When shifting to the cloud, many of the security issues are the same as in the data center. CASB and multifactor and other authentication mechanisms are strongly suggested. Active Directory extensibility is often commonplace in cloud-hosted VDI offerings, but the entire circuit must be audited and compliant for all intended (and unintended) use cases.
Sophisticated VDI sessions are hosted in the cloud as VDI as a service or desktop as a service. Access may comprise simple virtualized desktops and an optionally added application set and/or Active Directory-linked service.
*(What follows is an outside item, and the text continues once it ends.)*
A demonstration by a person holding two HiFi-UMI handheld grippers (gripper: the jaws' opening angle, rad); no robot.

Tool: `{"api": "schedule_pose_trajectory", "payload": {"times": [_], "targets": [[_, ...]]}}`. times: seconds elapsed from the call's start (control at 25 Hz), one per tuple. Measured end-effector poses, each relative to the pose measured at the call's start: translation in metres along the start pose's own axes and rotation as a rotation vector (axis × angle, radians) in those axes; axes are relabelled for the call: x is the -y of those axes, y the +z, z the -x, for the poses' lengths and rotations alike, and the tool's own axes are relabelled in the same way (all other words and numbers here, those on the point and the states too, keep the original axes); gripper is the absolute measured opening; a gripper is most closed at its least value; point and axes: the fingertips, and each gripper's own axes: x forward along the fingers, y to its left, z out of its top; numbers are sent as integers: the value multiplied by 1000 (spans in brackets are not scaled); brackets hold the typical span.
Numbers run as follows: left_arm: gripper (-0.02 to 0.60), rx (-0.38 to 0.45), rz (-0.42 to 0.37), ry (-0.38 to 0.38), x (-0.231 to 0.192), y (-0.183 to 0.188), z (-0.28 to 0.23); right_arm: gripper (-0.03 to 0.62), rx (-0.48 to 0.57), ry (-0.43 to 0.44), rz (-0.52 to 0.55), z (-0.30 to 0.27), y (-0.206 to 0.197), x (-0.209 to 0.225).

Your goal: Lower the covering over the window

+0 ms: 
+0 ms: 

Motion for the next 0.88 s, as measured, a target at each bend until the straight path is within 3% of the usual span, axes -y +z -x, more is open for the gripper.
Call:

Differing gradients of services available permit Istio and other Windows-specific hosting organizations to replace user-based hardware and OS/app combinations that are controlled on the service through administrative-access apps. Licensing becomes simplified. The admin apps tailor hosted VDI combinations and control authentication, security, CASB links, specialty VDI (such as the aforementioned GPU-based session) and more.
To secure VDI in the cloud, it may be necessary to add measures commonly found in data centers. These include strict DNS resource replication, encrypted circuits, security certificate management, secure VPN access and MFA, in order to meet the same compliance and regulatory requirements found in data center installations.
At the end of the day, every Windows instance needs anti-virus/anti-malware systems, as well as the application of good browser and email practices. Each new instance hopefully will be audited and found virus-free and correctly patched, with all safety/security safeguards intact as defaults. No one can ensure this, of course, until the desired VDI instance has been tested and vetted as safe to use.